Hello all, I recently got my hands on a CC nozzle along with some nylon 6 CF composite filament from Polymaker (PA6-CF). I have been having many extrusion problems with this filament, and I have no idea why. I had thoroughly cleaned the nozzle with cleaning filament, increased the temperature to the maximum recommended temp, increased and decreased the tension on the system, upgraded the firmware for what it was worth, and completely cleaned and oiled the feeders, in which I found quite a bit of said CF filament which I think is due from when I increased the tension. 

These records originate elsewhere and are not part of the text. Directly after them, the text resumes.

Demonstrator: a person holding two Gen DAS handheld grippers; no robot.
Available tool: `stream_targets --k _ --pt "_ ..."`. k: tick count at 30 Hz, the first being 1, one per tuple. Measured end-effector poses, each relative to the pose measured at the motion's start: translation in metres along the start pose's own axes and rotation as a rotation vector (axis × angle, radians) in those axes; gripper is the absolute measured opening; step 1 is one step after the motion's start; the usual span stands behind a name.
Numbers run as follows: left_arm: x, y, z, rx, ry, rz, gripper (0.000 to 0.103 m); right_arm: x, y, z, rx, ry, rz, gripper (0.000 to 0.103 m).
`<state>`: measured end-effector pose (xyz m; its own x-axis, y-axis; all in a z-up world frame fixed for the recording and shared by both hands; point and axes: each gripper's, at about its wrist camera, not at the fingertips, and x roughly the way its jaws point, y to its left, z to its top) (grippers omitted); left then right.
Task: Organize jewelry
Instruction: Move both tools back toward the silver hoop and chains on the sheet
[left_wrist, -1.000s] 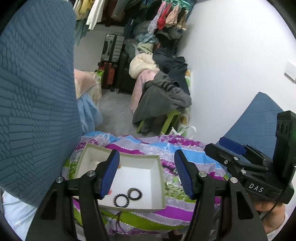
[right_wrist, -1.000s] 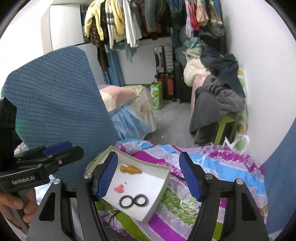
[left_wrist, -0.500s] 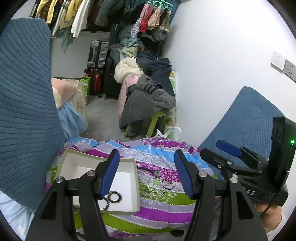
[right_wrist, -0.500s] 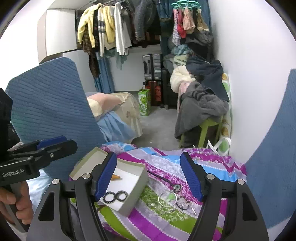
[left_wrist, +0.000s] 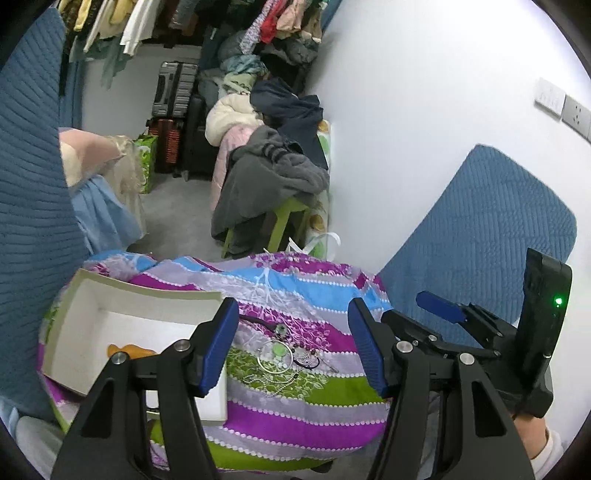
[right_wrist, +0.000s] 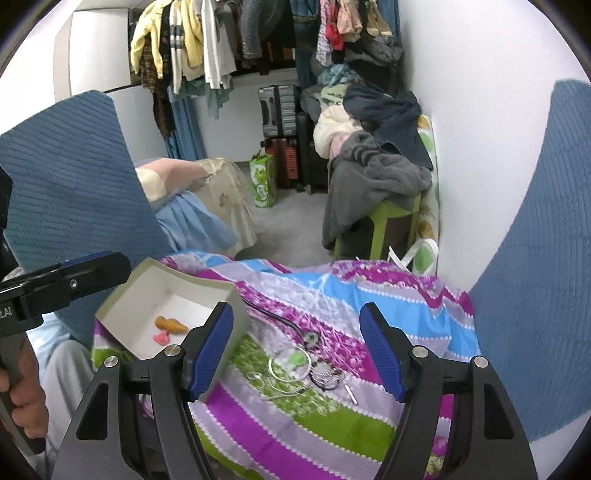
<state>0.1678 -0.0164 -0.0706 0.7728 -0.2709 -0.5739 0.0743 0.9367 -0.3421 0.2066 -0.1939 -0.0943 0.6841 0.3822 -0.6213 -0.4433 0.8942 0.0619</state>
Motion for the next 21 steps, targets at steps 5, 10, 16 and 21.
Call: stream_targets --k 5,10,16,21 --pt "0.027 -0.009 -0.012 -0.004 0.047 -0.004 0.062 0.015 -0.025 -0.022 0.031 0.025 -0.004 0.07" --pt "0.063 -0.02 -0.029 -0.002 0.101 -0.052 0.062 0.034 -0.048 -0.042 0.078 0.052 -0.004 0.07" --pt "0.099 -0.031 -0.051 0.014 0.178 -0.043 0.062 0.057 -0.071 -0.063 0.104 0.085 -0.008 0.067" --pt "0.13 -0.031 -0.073 -0.018 0.258 -0.046 0.053 0.078 -0.083 -0.086 0.129 0.137 0.018 0.06"
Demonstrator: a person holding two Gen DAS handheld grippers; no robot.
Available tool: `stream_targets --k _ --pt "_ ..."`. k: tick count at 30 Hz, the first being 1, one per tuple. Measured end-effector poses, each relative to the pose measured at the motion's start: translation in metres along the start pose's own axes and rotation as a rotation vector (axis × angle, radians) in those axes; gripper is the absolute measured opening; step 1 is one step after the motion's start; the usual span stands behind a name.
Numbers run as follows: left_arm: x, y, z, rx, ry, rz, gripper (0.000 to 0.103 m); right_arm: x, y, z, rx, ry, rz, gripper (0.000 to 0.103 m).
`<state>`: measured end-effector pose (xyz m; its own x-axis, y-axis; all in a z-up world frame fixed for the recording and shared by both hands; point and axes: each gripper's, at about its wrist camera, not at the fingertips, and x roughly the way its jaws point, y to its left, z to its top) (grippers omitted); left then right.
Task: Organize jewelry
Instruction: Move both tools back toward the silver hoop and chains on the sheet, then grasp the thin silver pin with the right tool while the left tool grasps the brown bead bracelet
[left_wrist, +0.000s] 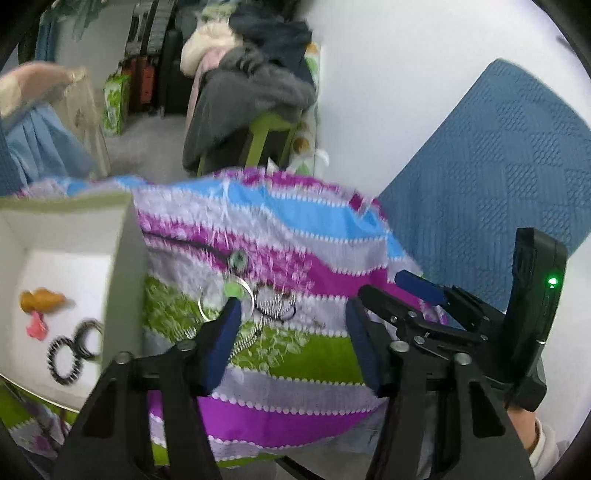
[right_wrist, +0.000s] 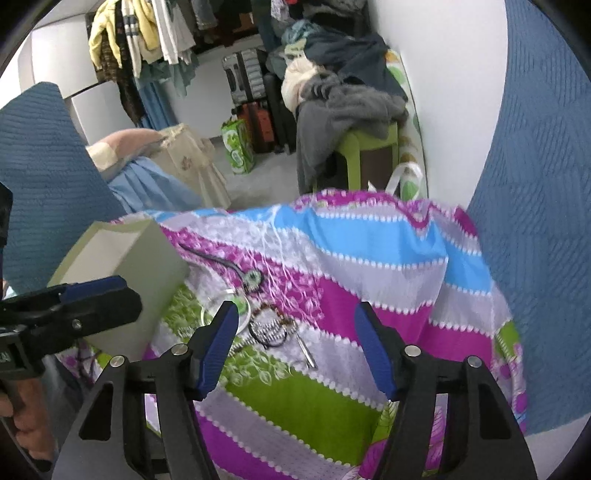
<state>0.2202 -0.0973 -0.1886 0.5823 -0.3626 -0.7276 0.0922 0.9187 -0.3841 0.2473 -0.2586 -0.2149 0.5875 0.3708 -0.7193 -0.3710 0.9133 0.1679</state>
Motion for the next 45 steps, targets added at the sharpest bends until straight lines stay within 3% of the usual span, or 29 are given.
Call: stream_targets --k 13,16,26,28,31,33,35,45 --pt "0.082 0.023 -0.022 -0.061 0.149 0.059 0.039 0.063 -0.012 -0.021 -0.021 0.182 0.089 0.037" --pt "0.091 0.029 -0.019 -0.058 0.16 0.084 0.03 0.074 -0.012 -0.024 -0.03 0.214 0.107 0.03" --pt "0.111 0.024 -0.008 -0.012 0.184 0.022 0.027 0.093 -0.017 -0.026 -0.037 0.266 0.066 0.025" --pt "0.115 0.021 -0.005 -0.002 0.191 0.011 0.021 0.093 -0.012 -0.026 -0.076 0.259 0.046 0.023" --pt "0.119 0.02 0.0 -0.015 0.194 -0.016 0.021 0.092 -0.004 -0.029 -0.144 0.254 0.002 0.018" --pt "0.121 0.021 0.003 -0.031 0.201 -0.03 0.021 0.091 -0.002 -0.031 -0.176 0.257 -0.01 0.007" --pt "0.123 0.022 0.003 -0.043 0.214 -0.048 0.021 0.09 -0.001 -0.032 -0.184 0.26 -0.01 0.004" --pt "0.137 0.007 -0.002 -0.028 0.237 -0.069 0.021 0.075 -0.019 -0.027 -0.059 0.206 0.021 0.004"
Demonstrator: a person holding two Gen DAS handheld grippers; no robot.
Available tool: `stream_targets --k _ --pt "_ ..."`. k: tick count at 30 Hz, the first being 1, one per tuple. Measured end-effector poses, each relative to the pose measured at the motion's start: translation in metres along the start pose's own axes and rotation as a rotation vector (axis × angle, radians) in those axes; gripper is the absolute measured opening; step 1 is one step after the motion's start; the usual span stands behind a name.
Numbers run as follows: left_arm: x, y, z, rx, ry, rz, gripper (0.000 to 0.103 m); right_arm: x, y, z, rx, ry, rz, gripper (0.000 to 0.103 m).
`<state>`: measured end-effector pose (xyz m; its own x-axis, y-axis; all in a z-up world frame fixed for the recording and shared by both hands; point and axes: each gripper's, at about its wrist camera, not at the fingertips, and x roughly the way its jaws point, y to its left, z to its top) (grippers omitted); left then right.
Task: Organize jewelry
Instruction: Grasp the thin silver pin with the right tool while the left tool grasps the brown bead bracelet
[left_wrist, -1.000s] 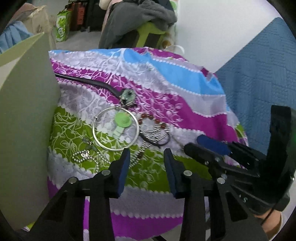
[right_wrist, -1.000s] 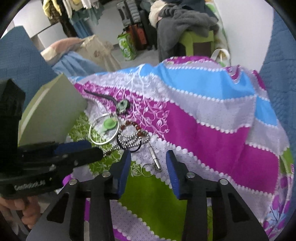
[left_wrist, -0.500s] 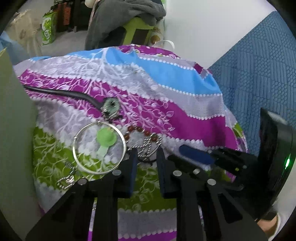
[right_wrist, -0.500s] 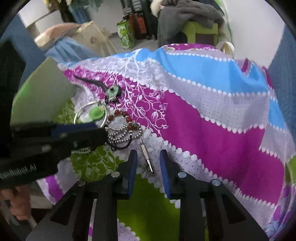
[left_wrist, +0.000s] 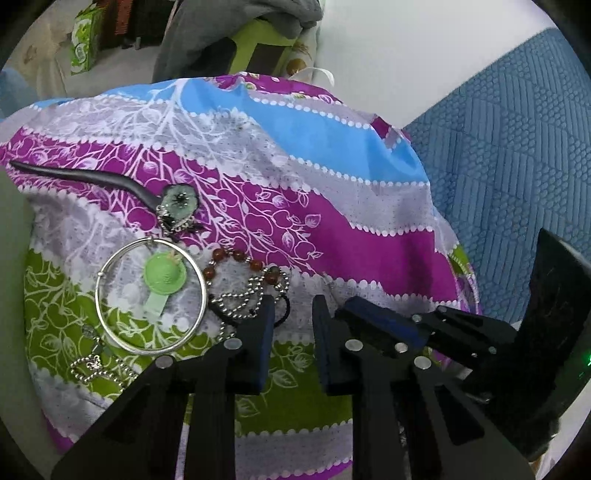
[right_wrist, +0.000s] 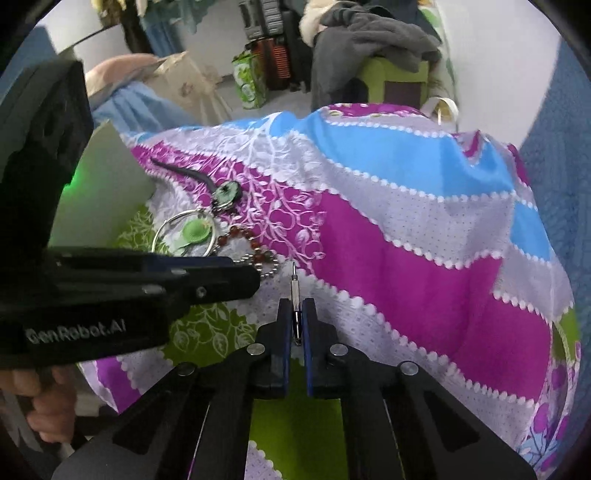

When printing with this filament, it will print for almost exactly four hours each time until I get an under-extrusion error of about 0.3 units under the minimum threshold. disabling the flow sensor results in a print where some parts of the print have been normally extruded, and others have only the first few layers that were successful. To me, this means that it is somewhat extruding, but it's spotty and works only about 1/4 of the time. When I remove the filament, it is obvious in some locations that it was ground in the feeder, but in others, it is relatively smooth. 
The only thing that will get the print working again is to abort it and then restart it. Doing so will result in a perfect print for four hours until it completely stops, and then nothing can get extruded again. 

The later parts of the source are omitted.